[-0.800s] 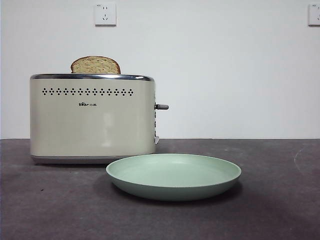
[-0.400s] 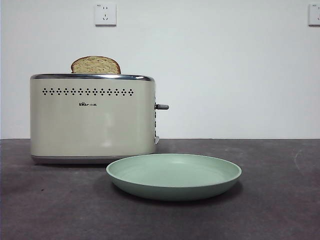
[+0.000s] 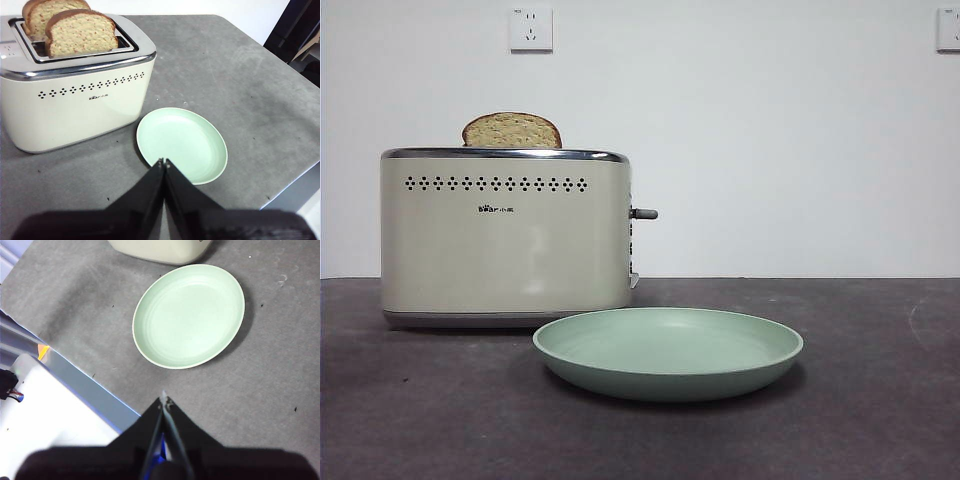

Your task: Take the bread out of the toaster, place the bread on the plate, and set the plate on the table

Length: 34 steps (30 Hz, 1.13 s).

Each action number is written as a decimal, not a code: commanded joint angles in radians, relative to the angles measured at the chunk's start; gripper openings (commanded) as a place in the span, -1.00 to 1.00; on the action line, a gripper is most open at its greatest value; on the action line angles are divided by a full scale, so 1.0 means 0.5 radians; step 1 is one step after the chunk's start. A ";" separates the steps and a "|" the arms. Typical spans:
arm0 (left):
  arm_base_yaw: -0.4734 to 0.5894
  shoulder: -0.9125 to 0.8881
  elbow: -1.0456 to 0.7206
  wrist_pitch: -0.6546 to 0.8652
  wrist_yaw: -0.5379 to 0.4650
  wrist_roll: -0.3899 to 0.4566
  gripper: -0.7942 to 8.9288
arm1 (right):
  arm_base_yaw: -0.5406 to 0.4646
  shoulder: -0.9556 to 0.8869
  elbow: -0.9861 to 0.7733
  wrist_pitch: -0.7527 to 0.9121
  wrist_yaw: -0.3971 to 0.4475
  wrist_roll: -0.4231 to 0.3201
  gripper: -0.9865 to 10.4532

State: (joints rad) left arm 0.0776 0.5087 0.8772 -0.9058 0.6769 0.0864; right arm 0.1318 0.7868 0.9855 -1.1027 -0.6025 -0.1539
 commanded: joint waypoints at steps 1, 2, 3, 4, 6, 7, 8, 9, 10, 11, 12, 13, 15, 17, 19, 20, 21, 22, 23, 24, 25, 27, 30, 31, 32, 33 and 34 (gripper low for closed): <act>0.002 -0.001 0.000 0.005 0.011 0.038 -0.71 | 0.006 -0.003 0.005 0.005 0.001 -0.021 -0.56; 0.002 -0.001 0.000 0.005 0.011 0.038 -0.54 | 0.006 -0.003 0.005 0.005 0.002 -0.014 -0.40; 0.002 -0.001 0.000 0.008 0.009 0.038 -0.22 | 0.006 -0.003 0.005 0.007 0.002 0.007 -0.19; 0.002 -0.001 0.000 0.013 0.010 0.037 0.04 | 0.006 -0.003 0.005 0.009 0.002 0.018 -0.03; 0.002 -0.001 0.001 0.035 0.010 0.038 0.35 | 0.006 -0.003 0.005 0.009 0.002 0.033 0.17; 0.002 -0.001 0.002 0.053 0.011 0.039 0.34 | 0.006 -0.003 0.005 0.009 0.002 0.043 0.16; 0.002 -0.001 0.002 0.082 0.011 0.040 0.34 | 0.006 -0.003 0.005 0.008 0.001 0.047 0.16; 0.002 -0.001 0.002 0.121 0.010 0.042 0.34 | 0.006 -0.003 0.005 0.008 0.001 0.047 0.16; 0.002 -0.001 0.002 0.158 0.010 0.047 0.34 | 0.006 -0.003 0.005 0.008 0.000 0.048 0.16; 0.002 0.000 0.002 0.204 0.009 0.047 0.34 | 0.006 -0.003 0.005 0.008 -0.001 0.053 0.16; 0.002 0.006 0.002 0.255 0.009 0.047 0.34 | 0.006 -0.003 0.005 0.008 -0.002 0.053 0.16; 0.002 0.014 0.002 0.297 0.009 0.047 0.34 | 0.006 -0.003 0.005 0.008 -0.002 0.053 0.16; 0.002 0.046 0.002 0.407 0.009 0.050 0.34 | 0.006 -0.003 0.005 0.008 -0.002 0.053 0.16; 0.002 0.095 0.002 0.528 0.009 0.077 0.34 | 0.006 -0.003 0.005 0.008 -0.002 0.053 0.16; 0.002 0.163 0.002 0.665 0.009 0.100 0.34 | 0.006 -0.003 0.005 0.008 -0.002 0.053 0.16; 0.002 0.204 0.002 0.748 0.011 0.100 0.34 | 0.006 -0.003 0.005 0.008 -0.001 0.052 0.16; 0.002 0.249 0.002 0.829 0.013 0.099 0.34 | 0.006 -0.003 0.005 0.008 -0.001 0.052 0.16; 0.001 0.294 0.003 0.897 0.013 0.099 0.34 | 0.006 -0.003 0.005 0.008 -0.001 0.052 0.16; 0.000 0.353 0.004 0.978 0.013 0.099 0.34 | 0.006 -0.003 0.005 0.008 -0.001 0.052 0.16; -0.002 0.416 0.009 1.056 0.018 0.100 0.34 | 0.006 -0.003 0.005 0.008 0.000 0.052 0.16; -0.008 0.473 0.020 1.109 0.019 0.101 0.34 | 0.006 -0.003 0.005 0.008 0.000 0.052 0.16; -0.032 0.616 0.049 1.245 0.019 0.132 0.34 | 0.006 -0.003 0.005 0.008 0.001 0.052 0.16; -0.076 0.834 0.103 1.412 0.012 0.199 0.34 | 0.006 -0.002 0.005 0.008 0.001 0.052 0.16; -0.089 0.903 0.124 1.446 0.011 0.208 0.34 | 0.006 -0.003 0.005 0.008 0.001 0.052 0.16; -0.101 0.984 0.154 1.483 0.010 0.216 0.34 | 0.006 -0.002 0.005 0.008 0.001 0.052 0.16; -0.116 1.070 0.188 1.515 0.010 0.227 0.34 | 0.006 -0.002 0.005 0.008 0.001 0.052 0.16; -0.130 1.141 0.219 1.538 0.009 0.246 0.34 | 0.006 -0.002 0.005 0.008 0.002 0.052 0.16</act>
State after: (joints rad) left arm 0.0177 1.0512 0.9791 -0.1505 0.6800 0.1799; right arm 0.1318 0.7868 0.9855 -1.1030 -0.6018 -0.1280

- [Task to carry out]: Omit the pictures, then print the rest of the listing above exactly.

- [Response]:
[-0.800s] 
[-0.400s] 
[+0.000s] 

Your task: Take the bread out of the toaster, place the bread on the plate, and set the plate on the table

Length: 34 steps (30 Hz, 1.13 s).

Each action number is written as a decimal, not a code: commanded joint angles in radians, relative to the angles measured at the chunk's start; gripper openings (commanded) as a place in the span, -1.00 to 1.00; on the action line, a gripper is most open at its greatest value; on the action line angles are divided by a full scale, so 1.0 means 0.5 radians; step 1 is one step after the chunk's start. A ";" separates the steps and a "|" the arms. Typical spans:
arm0 (left):
  arm_base_yaw: -0.4734 to 0.5894
  shoulder: -0.9125 to 0.8881
  elbow: -1.0456 to 0.7206
  wrist_pitch: -0.6546 to 0.8652
  wrist_yaw: -0.5379 to 0.4650
  wrist_roll: -0.3899 to 0.4566
  gripper: -0.7942 to 8.9288
arm1 (right):
  arm_base_yaw: -0.5406 to 0.4646
  shoulder: -0.9556 to 0.8869
  elbow: -0.9861 to 0.7733
  wrist_pitch: -0.7527 to 0.9121
  wrist_yaw: -0.3971 to 0.4475
  wrist_roll: -0.4231 to 0.3201
  gripper: -0.9865 to 10.4532

State: (joints rad) left arm 0.0776 0.5087 0.8772 -0.9058 0.6769 0.0864; right arm 0.1318 0.7868 0.9855 -1.1027 -0.6025 -0.1539
 commanded: joint waypoints at steps 1, 2, 3, 4, 6, 7, 8, 9, 10, 11, 12, 13, 15, 17, 19, 20, 21, 22, 23, 24, 25, 27, 30, 31, 32, 33 and 34 (gripper low for closed): <act>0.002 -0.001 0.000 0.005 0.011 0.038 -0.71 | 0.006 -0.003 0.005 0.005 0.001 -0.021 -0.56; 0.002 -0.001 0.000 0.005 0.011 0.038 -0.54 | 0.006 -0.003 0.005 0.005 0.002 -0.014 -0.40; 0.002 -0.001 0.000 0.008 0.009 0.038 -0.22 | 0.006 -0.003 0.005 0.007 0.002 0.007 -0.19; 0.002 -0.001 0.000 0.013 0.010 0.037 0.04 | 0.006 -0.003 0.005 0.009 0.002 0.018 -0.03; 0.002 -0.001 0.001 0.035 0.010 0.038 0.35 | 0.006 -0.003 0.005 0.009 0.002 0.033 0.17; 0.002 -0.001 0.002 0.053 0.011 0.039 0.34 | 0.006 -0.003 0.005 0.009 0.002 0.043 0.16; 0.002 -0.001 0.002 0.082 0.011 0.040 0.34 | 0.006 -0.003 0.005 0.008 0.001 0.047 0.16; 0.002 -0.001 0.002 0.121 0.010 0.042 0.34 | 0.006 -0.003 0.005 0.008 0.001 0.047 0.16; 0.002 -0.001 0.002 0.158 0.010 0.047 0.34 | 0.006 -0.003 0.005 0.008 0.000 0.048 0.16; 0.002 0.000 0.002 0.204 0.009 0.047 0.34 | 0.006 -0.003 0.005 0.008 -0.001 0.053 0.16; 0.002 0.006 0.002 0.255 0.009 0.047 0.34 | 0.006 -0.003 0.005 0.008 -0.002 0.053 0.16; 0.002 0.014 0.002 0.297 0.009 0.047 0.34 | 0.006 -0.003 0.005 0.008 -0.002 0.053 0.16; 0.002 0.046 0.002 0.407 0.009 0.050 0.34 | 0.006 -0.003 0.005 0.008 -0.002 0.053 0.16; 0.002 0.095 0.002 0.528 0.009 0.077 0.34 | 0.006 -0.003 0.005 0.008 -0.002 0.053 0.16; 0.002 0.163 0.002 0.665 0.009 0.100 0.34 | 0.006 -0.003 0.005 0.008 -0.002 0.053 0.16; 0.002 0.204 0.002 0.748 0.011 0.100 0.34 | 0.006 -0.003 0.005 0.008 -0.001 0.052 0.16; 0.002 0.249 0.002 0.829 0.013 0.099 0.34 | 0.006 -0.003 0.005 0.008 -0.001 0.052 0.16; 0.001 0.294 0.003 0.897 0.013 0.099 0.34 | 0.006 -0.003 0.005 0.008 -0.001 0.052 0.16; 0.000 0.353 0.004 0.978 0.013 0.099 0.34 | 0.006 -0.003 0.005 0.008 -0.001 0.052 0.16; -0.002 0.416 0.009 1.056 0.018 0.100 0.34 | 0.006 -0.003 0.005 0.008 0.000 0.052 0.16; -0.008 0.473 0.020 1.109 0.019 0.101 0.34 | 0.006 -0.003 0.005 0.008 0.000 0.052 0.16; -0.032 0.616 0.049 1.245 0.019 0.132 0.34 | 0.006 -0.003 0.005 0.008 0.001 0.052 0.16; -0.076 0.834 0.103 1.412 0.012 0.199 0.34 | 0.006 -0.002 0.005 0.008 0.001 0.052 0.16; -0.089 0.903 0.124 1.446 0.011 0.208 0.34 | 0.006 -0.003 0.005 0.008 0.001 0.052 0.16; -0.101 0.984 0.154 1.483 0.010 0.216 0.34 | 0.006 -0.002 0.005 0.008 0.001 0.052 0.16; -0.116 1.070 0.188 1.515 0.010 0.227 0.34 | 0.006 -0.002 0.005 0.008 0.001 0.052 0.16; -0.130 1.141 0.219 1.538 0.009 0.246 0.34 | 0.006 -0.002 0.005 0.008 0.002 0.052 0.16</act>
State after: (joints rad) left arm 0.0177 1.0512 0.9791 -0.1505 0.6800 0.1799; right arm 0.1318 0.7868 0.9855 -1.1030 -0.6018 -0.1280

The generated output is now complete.